Leaf Arbuthnot, Times Literary Supplement, 8 Dec 2017


“Opening with the prose poem “Things illness stole”, we find Jan, prior to diagnosis, at the cusp of their relationship; rather as Les Murray’s poem “It Allows a Portrait in Line-Scan At Fifteen”, does the much-needed job of untangling his son from his autism, this offers a vibrant ten line picture of a woman, completely charged and changed by the title’s significance. The magnitude of their loss is caught in the final, soon-to-be-ironic words – “Everything’s going to be alright” – happily lipsticked on her mirror. Ominously, these words hang over a deliberately disproportionate whitespace.”

“never flinching in its pained and painful observation”

“V Press demonstrates that same integrity”

“Alex Reed can write.”

“In his final poem, he hymns…

Remove yourself.
Take these things –
pencil, prayer-wheel and blade
to fashion an opening.



In A Career in Accompaniment, Alex Reed has done all that, with dignity, courage and respect to his partner, their situation and to poetry.”

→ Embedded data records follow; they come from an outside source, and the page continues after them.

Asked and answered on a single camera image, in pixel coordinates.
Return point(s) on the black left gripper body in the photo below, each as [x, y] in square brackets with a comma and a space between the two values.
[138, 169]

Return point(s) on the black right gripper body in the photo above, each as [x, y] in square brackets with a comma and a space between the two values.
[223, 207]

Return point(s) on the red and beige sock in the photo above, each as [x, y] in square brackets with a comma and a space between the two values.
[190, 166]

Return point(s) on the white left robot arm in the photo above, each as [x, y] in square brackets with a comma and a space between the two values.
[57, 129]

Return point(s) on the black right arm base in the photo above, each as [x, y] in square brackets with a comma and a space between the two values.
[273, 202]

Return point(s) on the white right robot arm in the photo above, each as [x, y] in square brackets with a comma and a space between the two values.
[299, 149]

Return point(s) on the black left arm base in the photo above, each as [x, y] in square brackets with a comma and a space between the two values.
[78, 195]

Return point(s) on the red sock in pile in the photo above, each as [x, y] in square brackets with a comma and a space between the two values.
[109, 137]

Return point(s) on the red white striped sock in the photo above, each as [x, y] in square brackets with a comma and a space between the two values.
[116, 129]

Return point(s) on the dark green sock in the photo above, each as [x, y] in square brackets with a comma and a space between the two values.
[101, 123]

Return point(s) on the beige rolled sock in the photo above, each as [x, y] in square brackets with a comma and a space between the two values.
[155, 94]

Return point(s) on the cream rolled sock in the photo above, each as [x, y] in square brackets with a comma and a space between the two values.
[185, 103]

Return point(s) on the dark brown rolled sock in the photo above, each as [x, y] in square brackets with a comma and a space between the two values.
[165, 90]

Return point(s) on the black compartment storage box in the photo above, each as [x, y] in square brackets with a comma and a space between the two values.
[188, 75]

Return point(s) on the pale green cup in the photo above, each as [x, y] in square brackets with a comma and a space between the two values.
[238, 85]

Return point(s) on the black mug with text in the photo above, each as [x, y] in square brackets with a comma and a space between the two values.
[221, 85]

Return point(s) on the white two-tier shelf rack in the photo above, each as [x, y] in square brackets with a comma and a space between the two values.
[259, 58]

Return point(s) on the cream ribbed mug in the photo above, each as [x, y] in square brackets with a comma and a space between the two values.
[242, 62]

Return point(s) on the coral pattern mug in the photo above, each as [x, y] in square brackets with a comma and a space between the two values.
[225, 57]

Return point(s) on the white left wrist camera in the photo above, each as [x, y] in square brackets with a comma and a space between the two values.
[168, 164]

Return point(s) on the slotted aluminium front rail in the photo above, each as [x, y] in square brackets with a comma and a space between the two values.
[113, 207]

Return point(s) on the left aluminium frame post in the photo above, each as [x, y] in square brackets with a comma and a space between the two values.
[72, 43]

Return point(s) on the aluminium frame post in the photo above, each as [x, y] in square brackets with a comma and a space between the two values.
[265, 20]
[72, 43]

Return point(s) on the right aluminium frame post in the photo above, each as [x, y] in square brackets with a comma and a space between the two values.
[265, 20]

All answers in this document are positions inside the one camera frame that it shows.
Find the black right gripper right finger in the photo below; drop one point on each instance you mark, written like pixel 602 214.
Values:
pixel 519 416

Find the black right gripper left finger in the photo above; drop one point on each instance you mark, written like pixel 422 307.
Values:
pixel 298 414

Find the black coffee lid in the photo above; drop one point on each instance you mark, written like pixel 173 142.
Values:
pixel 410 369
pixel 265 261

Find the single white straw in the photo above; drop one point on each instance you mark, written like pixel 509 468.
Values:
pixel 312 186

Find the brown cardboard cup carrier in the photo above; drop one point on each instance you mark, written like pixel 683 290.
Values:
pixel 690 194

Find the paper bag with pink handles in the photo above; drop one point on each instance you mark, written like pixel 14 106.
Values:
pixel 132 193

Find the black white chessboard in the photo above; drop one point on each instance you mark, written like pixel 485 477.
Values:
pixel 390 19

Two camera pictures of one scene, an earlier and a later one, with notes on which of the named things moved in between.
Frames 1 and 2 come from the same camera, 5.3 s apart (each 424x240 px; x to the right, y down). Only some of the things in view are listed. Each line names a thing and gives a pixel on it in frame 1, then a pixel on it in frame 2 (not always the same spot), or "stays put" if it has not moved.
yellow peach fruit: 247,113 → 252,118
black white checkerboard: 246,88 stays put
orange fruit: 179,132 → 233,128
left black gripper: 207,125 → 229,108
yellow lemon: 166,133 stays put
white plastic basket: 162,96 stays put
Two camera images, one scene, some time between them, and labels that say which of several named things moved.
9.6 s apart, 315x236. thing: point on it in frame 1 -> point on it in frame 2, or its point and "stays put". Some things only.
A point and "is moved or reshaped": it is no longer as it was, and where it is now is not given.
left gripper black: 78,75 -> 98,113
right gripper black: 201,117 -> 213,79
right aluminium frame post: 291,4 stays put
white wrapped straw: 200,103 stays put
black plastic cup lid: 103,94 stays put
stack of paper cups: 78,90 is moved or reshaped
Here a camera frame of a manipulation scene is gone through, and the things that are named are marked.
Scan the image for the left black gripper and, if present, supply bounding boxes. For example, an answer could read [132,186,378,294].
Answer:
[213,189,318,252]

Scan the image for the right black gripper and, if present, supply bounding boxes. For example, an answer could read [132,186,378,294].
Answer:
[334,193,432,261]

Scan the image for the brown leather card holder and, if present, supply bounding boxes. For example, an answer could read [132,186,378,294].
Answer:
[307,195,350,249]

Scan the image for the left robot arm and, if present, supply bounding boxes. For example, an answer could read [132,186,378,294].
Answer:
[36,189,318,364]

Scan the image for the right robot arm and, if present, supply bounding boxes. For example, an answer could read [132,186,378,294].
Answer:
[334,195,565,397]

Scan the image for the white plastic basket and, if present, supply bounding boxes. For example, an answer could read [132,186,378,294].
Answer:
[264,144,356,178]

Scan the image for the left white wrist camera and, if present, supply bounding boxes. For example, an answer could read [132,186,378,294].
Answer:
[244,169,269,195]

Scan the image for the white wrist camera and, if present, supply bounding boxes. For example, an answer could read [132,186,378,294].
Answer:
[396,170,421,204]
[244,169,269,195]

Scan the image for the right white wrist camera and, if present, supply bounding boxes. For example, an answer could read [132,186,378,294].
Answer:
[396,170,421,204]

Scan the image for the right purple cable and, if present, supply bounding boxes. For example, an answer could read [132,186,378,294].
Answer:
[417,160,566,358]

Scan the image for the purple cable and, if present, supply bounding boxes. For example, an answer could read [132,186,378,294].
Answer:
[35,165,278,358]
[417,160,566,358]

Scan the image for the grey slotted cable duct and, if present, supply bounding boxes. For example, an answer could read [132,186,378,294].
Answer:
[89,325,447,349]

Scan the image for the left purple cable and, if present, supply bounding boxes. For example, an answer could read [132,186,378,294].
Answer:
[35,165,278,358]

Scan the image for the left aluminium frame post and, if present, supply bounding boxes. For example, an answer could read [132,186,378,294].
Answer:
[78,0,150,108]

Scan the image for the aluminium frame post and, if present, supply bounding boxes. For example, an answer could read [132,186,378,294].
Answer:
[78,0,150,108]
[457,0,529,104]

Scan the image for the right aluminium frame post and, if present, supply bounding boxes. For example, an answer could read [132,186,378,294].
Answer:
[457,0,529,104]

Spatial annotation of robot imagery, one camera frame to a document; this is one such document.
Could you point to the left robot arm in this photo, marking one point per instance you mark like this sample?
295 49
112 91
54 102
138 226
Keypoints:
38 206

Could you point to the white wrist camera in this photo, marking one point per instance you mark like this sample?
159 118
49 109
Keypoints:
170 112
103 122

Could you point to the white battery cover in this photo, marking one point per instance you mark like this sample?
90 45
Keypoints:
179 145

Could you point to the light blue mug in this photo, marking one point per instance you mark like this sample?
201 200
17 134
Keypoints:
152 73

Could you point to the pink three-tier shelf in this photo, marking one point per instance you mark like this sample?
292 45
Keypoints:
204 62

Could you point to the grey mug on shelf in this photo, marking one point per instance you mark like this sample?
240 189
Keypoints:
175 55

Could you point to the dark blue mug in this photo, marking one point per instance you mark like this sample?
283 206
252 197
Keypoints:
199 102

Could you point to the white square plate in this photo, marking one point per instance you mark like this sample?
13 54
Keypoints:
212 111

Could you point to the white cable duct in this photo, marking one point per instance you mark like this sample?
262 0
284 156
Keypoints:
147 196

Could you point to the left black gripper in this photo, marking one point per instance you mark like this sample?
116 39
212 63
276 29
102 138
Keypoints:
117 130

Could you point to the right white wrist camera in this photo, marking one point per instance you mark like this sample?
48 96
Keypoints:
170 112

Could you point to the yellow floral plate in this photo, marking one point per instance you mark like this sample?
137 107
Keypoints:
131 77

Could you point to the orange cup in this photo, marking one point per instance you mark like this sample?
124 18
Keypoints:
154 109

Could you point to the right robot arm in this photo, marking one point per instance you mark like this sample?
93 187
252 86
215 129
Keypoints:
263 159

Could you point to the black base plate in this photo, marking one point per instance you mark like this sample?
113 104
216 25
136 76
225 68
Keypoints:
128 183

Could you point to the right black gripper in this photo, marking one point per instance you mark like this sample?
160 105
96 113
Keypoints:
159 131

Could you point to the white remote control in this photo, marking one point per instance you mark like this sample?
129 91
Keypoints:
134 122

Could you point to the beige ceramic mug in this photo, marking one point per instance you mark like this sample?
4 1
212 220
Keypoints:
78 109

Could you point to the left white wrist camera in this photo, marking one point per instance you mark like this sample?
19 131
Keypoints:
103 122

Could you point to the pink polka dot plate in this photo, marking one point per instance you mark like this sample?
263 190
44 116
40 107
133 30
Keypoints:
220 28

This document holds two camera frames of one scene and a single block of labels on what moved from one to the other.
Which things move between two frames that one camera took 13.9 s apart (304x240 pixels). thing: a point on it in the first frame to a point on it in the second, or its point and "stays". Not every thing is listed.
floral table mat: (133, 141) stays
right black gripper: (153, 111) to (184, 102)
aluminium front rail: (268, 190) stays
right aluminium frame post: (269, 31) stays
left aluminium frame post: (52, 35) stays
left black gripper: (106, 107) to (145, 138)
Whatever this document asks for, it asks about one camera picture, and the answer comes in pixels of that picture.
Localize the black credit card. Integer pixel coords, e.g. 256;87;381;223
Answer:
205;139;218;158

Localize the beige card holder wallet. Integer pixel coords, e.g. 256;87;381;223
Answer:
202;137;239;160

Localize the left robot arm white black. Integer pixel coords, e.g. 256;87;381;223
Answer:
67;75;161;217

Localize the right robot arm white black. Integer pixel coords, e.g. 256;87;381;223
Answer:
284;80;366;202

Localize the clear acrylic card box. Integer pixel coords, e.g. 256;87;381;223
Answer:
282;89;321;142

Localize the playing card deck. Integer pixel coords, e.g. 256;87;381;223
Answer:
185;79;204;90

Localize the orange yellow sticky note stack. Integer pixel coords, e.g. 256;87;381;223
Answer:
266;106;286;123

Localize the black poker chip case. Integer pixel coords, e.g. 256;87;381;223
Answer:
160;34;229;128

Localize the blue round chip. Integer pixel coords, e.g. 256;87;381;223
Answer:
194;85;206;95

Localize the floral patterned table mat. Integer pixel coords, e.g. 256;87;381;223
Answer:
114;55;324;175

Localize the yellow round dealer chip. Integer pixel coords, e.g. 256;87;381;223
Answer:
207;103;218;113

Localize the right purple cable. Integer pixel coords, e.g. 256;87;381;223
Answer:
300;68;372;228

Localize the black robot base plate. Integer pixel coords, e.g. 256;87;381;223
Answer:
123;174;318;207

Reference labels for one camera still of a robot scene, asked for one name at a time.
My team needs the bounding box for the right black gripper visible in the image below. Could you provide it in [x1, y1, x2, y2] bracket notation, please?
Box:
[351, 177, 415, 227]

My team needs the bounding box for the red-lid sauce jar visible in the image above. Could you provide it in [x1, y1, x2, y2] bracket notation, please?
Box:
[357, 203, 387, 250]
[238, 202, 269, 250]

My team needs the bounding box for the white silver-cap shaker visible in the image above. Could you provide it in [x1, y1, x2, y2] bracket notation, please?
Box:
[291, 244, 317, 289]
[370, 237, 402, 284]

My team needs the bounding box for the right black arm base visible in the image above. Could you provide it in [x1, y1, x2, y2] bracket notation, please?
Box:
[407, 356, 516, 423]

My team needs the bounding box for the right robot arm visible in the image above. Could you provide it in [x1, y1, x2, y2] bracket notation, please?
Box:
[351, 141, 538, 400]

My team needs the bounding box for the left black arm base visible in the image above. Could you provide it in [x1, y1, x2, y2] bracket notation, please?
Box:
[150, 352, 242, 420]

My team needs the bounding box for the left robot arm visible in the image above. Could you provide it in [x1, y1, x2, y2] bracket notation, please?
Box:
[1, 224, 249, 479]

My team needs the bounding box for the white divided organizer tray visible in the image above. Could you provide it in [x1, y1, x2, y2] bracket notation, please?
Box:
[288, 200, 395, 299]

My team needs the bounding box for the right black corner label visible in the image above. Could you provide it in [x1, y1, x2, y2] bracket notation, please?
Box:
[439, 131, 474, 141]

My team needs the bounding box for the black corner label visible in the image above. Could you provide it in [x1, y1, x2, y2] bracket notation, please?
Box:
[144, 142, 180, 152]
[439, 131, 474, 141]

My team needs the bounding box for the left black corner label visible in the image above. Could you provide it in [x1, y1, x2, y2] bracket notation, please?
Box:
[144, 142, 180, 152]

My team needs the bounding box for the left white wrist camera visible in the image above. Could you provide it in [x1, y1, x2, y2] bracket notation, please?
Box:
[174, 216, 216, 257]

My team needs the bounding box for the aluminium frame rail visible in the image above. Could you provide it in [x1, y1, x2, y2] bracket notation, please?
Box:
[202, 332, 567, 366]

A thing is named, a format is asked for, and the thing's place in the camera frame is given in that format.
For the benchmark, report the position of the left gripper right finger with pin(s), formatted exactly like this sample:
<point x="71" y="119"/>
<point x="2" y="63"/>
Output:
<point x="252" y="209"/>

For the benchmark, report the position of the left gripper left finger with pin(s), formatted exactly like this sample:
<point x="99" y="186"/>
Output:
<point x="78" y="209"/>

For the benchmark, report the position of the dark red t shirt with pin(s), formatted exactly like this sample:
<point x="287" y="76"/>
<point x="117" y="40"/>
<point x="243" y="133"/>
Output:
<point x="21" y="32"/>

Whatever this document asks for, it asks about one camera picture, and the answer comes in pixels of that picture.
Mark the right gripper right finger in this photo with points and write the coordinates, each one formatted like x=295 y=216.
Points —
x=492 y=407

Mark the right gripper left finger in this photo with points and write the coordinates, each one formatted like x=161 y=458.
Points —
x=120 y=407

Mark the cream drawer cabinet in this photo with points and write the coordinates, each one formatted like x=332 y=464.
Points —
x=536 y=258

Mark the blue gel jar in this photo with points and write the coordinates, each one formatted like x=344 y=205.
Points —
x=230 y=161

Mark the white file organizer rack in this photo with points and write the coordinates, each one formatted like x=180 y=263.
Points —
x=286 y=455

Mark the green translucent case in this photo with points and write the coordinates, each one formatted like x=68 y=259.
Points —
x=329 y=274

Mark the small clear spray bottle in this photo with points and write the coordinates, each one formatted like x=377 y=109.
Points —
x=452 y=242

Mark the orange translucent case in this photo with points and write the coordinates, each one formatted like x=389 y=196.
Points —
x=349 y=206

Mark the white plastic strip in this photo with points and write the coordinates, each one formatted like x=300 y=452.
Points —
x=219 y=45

The full review and analysis by Beth McDonough in 
Dundee University Review of the Arts can be enjoyed in full here


"Alex Reed has skill and sensitivity..." A detailed review of Alex Reed's  'A Career in Accompaniment' at Sabotage Reviews.


1 comment:

  1. Hi Alex
    Very moving poem. I'm the Eric who goes to Throssel and talked to you last Sunday!
    I'll get round to buying yr booklet soon!